**YOUR GOAL**:
Please state how many lines in the records below contain the word "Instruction"; the number alone is the answer.
───── EXERCISE MATERIALS
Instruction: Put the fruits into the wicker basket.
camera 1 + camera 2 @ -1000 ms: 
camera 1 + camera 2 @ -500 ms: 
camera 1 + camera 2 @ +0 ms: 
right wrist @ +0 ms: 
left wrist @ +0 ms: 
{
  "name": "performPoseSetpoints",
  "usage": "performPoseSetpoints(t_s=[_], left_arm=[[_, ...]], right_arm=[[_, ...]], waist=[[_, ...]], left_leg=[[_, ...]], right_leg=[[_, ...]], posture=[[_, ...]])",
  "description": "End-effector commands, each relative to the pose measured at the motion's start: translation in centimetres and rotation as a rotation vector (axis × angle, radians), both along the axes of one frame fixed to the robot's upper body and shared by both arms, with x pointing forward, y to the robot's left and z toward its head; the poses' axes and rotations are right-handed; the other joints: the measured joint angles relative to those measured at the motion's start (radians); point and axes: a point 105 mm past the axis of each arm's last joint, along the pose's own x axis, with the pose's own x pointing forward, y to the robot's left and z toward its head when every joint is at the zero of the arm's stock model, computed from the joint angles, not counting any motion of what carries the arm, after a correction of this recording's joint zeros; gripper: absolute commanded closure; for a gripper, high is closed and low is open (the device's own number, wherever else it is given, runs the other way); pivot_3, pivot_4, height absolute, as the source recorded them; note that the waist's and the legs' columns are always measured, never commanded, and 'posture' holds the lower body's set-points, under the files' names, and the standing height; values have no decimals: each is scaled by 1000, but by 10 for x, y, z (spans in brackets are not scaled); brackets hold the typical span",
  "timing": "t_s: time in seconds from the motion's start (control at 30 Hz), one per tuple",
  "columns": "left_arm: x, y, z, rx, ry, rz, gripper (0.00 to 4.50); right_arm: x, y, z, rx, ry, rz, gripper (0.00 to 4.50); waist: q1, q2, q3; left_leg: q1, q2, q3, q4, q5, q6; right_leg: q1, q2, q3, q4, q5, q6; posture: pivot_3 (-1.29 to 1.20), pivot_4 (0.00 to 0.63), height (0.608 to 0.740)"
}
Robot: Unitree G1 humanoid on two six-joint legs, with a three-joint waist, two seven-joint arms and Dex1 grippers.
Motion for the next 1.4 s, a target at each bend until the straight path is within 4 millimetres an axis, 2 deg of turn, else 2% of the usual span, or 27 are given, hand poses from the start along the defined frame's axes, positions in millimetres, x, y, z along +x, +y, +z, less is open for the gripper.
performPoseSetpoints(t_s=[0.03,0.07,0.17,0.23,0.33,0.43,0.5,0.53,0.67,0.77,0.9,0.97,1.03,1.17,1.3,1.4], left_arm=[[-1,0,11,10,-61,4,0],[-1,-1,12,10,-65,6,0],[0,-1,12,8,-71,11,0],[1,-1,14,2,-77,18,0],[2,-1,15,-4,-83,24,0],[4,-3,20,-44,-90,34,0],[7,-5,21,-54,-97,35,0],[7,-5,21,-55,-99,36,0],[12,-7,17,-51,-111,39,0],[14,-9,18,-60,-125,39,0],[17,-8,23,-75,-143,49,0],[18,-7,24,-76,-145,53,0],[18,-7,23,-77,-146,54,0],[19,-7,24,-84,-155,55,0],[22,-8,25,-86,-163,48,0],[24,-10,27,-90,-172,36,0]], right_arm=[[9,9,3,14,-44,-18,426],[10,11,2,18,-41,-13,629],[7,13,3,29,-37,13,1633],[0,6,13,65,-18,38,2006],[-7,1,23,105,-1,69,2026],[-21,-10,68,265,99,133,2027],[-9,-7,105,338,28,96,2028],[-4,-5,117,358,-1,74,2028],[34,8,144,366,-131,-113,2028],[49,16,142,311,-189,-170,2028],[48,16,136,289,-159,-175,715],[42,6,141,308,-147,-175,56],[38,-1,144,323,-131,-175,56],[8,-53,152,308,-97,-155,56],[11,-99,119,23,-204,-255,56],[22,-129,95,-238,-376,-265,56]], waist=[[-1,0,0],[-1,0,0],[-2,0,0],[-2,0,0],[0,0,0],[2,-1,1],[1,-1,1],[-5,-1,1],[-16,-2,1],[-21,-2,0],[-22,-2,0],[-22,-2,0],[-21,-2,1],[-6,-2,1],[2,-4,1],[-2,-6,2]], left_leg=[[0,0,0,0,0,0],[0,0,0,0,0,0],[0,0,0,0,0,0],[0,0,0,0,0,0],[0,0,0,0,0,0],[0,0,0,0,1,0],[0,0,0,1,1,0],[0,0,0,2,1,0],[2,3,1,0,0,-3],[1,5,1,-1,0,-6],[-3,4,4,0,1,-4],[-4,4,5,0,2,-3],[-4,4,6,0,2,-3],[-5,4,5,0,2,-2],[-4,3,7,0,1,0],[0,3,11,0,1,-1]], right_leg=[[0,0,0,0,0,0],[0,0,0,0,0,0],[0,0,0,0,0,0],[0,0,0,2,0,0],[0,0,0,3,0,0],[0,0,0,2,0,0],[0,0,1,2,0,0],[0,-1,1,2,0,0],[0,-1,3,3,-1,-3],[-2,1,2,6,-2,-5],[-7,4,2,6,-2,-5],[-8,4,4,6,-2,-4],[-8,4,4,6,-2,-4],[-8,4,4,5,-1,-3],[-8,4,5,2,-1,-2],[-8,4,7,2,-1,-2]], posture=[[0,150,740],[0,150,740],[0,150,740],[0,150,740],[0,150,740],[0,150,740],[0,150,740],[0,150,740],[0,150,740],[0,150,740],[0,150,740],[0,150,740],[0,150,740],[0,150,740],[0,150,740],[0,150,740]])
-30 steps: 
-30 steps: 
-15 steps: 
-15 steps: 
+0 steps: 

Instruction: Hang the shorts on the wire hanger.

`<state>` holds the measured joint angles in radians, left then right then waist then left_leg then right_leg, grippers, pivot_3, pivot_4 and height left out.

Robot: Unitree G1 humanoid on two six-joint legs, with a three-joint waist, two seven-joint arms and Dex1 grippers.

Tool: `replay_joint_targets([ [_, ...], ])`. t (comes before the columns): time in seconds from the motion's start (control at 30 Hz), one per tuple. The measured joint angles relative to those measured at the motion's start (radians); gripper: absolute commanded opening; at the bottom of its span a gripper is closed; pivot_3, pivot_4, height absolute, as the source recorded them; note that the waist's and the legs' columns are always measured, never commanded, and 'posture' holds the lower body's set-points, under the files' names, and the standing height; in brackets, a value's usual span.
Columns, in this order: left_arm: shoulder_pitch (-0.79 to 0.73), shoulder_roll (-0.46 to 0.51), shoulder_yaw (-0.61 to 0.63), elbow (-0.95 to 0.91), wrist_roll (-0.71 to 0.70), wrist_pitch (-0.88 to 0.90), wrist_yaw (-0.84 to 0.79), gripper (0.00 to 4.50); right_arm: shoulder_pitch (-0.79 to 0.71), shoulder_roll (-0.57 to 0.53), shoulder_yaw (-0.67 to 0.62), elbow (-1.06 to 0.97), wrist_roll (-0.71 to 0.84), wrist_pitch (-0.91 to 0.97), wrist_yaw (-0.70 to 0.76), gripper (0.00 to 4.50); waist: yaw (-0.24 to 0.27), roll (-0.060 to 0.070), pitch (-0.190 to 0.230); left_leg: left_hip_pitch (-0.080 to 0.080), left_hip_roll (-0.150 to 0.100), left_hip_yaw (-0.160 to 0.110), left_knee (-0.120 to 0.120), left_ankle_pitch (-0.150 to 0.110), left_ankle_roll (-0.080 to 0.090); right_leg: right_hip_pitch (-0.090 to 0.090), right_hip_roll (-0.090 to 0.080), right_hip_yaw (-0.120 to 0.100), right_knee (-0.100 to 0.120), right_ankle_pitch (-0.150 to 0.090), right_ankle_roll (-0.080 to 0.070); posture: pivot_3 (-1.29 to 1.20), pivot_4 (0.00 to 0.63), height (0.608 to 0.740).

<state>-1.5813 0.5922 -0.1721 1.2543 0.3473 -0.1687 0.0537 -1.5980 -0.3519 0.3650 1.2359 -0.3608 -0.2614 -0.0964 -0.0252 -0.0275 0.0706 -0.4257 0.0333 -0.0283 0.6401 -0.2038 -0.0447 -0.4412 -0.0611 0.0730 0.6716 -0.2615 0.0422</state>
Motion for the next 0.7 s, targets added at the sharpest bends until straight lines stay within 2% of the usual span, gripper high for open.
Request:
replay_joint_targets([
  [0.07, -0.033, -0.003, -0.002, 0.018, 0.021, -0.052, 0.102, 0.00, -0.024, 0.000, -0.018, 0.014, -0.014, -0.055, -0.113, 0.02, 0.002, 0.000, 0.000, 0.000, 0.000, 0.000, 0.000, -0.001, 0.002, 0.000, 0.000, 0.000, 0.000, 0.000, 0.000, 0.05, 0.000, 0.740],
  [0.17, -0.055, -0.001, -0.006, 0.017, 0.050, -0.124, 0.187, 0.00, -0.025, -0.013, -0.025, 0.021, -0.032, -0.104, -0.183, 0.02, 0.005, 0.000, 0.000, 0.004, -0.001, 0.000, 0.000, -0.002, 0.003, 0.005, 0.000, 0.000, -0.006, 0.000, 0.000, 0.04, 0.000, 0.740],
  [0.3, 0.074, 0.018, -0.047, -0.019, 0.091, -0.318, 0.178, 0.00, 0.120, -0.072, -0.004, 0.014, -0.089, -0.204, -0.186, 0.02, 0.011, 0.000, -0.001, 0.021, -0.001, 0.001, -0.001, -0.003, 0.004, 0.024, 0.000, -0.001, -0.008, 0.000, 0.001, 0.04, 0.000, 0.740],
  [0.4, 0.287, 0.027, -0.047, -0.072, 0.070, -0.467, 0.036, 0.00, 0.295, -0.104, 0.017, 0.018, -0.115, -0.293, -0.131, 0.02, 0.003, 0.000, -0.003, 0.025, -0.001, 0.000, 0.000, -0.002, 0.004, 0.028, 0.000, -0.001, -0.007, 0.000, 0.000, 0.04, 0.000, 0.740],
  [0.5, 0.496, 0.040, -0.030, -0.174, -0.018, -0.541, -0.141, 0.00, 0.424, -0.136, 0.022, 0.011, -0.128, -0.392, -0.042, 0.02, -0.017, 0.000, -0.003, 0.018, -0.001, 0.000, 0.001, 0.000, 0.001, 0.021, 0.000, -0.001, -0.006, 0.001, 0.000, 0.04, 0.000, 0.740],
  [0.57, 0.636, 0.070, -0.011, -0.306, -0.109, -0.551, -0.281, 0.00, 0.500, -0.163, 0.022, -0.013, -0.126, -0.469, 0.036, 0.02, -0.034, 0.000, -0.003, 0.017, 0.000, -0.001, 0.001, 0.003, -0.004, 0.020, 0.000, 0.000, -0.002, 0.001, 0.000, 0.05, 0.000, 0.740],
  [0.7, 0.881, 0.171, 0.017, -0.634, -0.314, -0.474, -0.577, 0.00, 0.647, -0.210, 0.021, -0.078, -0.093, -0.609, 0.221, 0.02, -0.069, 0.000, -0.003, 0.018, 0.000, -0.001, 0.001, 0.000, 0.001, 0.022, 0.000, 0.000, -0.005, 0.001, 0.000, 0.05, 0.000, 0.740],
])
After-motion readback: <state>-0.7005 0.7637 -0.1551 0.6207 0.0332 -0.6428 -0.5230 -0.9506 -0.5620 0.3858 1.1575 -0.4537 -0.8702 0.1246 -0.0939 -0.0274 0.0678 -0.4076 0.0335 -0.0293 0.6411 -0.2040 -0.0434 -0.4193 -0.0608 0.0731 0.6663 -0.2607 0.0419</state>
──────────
**ANSWER BOX**:
2